• [Exercise requirements]:
Search the entries below for the word "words" and copy each line that has it.

• [Stored data entries]:
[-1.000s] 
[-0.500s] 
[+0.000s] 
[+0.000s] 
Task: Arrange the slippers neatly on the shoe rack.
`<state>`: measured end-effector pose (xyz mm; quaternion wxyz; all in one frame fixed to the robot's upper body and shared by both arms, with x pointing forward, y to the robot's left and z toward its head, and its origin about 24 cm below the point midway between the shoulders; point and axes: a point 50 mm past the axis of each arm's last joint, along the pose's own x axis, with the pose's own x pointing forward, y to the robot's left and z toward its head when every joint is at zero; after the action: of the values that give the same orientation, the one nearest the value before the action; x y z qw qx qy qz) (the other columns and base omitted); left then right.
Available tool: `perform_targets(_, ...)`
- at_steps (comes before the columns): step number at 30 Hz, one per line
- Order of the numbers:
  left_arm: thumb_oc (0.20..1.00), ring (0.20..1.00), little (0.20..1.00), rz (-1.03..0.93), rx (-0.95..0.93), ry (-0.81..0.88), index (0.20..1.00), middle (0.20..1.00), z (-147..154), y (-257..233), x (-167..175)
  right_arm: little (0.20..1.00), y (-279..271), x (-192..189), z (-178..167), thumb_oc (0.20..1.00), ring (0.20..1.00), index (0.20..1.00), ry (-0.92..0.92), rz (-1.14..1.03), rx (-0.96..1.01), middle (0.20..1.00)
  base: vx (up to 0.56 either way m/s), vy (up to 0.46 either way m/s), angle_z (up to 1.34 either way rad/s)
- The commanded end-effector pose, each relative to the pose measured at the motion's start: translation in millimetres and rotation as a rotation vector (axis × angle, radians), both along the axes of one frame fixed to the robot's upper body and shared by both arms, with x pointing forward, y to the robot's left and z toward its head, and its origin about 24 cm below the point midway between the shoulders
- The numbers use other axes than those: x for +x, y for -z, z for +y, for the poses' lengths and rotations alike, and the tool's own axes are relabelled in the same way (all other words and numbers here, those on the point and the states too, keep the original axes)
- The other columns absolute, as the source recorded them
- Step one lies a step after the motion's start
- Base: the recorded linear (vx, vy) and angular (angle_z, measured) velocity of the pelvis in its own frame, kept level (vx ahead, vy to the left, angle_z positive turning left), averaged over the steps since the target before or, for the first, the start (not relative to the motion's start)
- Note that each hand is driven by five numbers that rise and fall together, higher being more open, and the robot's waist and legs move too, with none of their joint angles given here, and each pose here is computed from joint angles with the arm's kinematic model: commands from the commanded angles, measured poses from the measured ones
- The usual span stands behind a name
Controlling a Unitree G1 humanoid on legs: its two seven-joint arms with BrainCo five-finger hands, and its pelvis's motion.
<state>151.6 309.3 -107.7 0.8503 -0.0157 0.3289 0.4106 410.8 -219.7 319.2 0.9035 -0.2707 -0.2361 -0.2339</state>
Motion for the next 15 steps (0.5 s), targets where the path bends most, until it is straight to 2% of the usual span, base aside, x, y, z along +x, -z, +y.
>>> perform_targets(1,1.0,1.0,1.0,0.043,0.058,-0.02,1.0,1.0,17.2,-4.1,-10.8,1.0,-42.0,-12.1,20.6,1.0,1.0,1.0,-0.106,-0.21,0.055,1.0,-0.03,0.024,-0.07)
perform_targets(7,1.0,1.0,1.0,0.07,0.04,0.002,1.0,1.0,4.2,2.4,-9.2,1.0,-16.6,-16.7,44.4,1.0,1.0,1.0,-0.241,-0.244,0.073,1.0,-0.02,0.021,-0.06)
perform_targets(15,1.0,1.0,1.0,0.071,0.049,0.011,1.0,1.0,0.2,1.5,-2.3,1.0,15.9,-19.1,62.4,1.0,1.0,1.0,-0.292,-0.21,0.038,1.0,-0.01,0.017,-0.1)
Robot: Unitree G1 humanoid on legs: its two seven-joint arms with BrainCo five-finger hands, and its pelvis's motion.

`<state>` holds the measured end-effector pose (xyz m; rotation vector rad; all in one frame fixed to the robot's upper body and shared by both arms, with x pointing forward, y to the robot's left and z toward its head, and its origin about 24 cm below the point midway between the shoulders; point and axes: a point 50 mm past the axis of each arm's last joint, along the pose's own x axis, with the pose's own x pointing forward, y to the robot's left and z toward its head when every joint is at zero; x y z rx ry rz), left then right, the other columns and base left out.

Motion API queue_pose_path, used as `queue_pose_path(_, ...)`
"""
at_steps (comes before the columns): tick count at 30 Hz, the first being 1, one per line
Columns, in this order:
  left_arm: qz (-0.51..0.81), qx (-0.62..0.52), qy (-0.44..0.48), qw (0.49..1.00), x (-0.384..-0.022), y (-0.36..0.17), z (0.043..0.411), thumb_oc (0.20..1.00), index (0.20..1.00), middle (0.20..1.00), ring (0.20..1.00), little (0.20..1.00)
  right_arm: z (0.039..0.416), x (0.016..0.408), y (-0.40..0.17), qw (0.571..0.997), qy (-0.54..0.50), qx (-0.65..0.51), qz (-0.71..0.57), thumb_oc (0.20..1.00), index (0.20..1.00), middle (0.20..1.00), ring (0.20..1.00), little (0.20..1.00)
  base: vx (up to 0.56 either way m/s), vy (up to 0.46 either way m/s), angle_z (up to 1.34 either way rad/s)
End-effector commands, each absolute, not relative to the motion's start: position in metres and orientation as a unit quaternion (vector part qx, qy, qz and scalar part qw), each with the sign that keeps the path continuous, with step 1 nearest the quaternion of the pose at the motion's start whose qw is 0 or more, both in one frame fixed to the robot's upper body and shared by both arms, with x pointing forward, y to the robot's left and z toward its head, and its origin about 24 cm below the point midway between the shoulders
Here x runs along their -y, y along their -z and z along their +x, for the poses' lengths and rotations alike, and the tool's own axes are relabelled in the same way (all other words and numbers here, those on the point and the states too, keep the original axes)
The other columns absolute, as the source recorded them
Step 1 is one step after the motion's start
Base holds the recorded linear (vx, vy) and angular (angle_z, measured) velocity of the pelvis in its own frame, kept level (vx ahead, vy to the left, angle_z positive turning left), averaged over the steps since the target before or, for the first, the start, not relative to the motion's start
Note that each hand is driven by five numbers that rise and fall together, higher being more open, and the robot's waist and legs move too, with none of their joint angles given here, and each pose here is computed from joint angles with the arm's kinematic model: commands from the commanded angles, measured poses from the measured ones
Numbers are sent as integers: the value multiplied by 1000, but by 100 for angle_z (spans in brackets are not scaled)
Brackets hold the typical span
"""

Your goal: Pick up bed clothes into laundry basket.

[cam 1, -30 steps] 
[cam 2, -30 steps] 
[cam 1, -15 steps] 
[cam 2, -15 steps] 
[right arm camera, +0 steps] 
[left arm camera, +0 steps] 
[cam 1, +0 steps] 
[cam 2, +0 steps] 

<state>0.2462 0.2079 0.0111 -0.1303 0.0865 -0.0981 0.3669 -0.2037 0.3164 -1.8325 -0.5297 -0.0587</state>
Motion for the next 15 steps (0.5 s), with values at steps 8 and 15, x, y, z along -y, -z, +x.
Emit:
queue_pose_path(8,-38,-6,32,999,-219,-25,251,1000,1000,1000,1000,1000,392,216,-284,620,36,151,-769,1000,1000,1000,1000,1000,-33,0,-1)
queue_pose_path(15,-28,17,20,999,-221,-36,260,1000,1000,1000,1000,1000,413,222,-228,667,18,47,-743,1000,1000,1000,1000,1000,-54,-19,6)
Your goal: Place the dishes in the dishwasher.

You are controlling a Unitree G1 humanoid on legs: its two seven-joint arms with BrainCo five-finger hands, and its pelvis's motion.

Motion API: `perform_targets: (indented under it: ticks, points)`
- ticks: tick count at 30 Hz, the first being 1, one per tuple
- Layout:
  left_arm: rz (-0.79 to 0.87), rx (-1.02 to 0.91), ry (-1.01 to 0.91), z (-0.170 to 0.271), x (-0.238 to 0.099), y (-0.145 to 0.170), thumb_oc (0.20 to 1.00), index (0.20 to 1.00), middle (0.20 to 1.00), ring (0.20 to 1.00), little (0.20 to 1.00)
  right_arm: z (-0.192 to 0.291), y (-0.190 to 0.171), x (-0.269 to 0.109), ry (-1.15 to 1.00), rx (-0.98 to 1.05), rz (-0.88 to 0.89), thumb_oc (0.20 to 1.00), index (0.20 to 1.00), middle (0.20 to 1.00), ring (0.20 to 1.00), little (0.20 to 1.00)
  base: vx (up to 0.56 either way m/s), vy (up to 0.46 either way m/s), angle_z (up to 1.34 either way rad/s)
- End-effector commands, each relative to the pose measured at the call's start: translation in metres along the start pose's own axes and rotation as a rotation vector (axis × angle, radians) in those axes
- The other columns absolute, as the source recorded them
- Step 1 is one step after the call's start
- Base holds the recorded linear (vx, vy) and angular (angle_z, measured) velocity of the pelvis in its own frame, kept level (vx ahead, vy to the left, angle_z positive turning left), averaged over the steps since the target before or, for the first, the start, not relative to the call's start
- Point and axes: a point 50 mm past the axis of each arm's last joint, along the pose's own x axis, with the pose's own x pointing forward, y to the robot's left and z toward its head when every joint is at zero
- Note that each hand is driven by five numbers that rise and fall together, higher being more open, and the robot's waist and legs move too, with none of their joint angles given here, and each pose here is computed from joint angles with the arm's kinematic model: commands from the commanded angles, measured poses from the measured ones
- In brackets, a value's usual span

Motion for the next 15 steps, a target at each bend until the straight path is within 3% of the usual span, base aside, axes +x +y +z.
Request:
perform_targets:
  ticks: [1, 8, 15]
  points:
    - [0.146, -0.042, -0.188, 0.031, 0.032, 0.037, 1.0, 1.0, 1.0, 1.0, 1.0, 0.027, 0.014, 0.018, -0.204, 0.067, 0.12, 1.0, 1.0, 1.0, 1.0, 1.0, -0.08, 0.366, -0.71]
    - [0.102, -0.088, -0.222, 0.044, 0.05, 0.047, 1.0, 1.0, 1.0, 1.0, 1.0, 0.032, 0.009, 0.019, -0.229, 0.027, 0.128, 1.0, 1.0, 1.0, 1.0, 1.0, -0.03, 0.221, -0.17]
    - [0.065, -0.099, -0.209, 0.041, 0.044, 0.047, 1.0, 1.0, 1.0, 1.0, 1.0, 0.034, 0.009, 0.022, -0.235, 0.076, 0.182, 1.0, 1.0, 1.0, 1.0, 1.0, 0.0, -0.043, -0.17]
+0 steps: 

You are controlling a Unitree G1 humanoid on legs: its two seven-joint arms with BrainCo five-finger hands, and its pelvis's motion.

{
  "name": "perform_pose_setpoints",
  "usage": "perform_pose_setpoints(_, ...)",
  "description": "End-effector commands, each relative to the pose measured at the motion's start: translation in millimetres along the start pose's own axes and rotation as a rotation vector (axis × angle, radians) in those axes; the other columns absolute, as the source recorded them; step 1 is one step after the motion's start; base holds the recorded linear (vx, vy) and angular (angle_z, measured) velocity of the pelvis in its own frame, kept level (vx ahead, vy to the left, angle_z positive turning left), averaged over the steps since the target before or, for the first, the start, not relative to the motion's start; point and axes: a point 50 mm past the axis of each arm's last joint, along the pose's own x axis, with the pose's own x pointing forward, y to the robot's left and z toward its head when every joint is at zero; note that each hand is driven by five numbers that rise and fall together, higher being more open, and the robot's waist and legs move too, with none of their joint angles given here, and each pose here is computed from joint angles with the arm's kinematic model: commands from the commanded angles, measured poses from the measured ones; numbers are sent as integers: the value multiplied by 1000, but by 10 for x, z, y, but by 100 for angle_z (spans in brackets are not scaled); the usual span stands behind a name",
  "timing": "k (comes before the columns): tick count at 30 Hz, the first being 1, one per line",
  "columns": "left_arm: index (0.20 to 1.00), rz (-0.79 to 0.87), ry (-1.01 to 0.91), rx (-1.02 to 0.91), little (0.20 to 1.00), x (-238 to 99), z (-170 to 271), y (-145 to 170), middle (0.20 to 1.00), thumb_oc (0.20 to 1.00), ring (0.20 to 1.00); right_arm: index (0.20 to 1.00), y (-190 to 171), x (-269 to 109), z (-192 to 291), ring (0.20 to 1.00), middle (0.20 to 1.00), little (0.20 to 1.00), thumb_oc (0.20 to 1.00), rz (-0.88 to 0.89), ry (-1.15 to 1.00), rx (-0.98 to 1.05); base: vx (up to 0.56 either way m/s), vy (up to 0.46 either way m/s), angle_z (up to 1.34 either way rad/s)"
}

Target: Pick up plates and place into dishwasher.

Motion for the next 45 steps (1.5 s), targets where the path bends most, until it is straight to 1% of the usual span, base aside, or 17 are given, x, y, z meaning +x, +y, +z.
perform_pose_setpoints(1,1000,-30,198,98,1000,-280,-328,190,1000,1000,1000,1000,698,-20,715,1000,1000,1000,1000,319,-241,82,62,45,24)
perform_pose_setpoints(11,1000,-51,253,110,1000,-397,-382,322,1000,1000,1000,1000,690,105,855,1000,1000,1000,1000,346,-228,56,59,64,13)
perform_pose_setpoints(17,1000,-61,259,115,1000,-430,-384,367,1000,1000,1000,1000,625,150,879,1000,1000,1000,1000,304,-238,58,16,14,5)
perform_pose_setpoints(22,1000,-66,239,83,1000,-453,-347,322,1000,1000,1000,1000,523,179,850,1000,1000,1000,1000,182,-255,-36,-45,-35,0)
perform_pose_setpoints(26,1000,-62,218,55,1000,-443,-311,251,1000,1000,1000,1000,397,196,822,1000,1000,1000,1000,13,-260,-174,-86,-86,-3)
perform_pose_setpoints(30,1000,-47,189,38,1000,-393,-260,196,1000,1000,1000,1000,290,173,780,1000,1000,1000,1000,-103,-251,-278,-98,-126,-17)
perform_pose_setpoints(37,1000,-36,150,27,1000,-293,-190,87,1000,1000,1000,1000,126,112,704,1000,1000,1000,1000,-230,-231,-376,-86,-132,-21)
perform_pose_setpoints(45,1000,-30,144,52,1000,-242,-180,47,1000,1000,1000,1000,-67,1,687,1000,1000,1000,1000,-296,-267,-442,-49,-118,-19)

• [Answer box]:
- The numbers use other axes than those: x for +x, y for -z, z for +y, for the poses' lengths and rotations alike, and the tool's own axes are relabelled in the same way (all other words and numbers here, those on the point and the states too, keep the original axes)
Here x runs along their -y, y along their -z and z along their +x, for the poses' lengths and rotations alike, and the tool's own axes are relabelled in the same way (all other words and numbers here, those on the point and the states too, keep the original axes)

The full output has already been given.